Fresh insights include the interaction of migrant class with configuration strategies, deficiencies of hub systems, new forms of inter‐organizational collaboration, dynamic network flows reflecting policy changes, loss of partners, and the role of promises. Specific long‐term development and the pivot to short‐time aid for migrants are identified. Finally, this research enables us to question the assumption of stationarity of beneficiaries in the humanitarian aid context.
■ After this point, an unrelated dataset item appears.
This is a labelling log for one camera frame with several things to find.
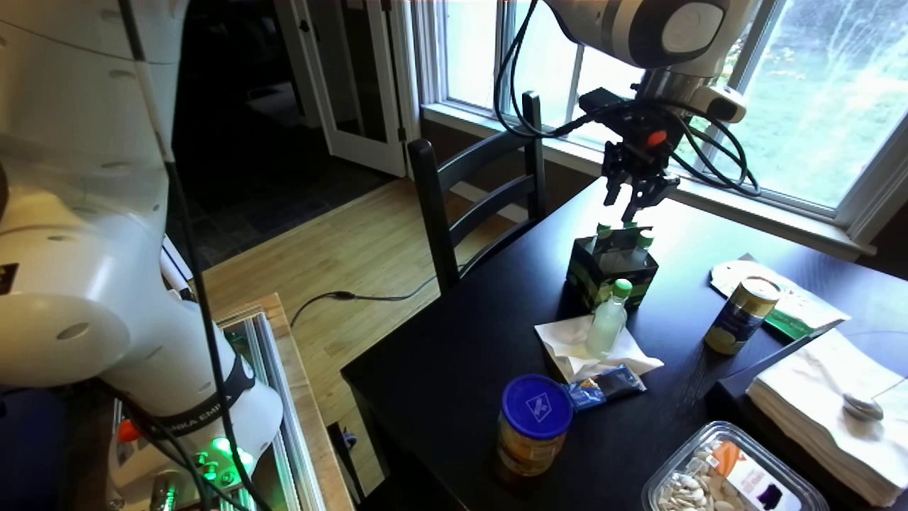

Our research adds to the debate within the HOM field in terms of logistical issues pertaining to IDPs and refugees. As opposed to providing aid for migrants in a fixed location, our study offers theoretical support to illustrate that aid along the migrant's journey is particularly valuable when travel is constrained and quick transit from origin to destination is prioritized. In this context, we identify how migrant networks, inter‐organizational collaboration, and environmental uncertainty influence migrant flows through the mediating influence of locational advantage. We add to the literature by identifying how migrant networks vary in cities relative to villages, especially in terms of diversity, size, and strength. We also augment the inter‐organizational collaboration body of knowledge by uncovering the role of coordination. Furthermore, we identify how relative uncertainty accelerates migrant flows and the value of formal systems. Finally, we find that constraints arising from quality processes, state regulations, lack of hub interconnectedness with dedicated transport systems, and natural disasters are likely to increase the duration of travel but do not moderate the relationship between locational advantage and migrant flow.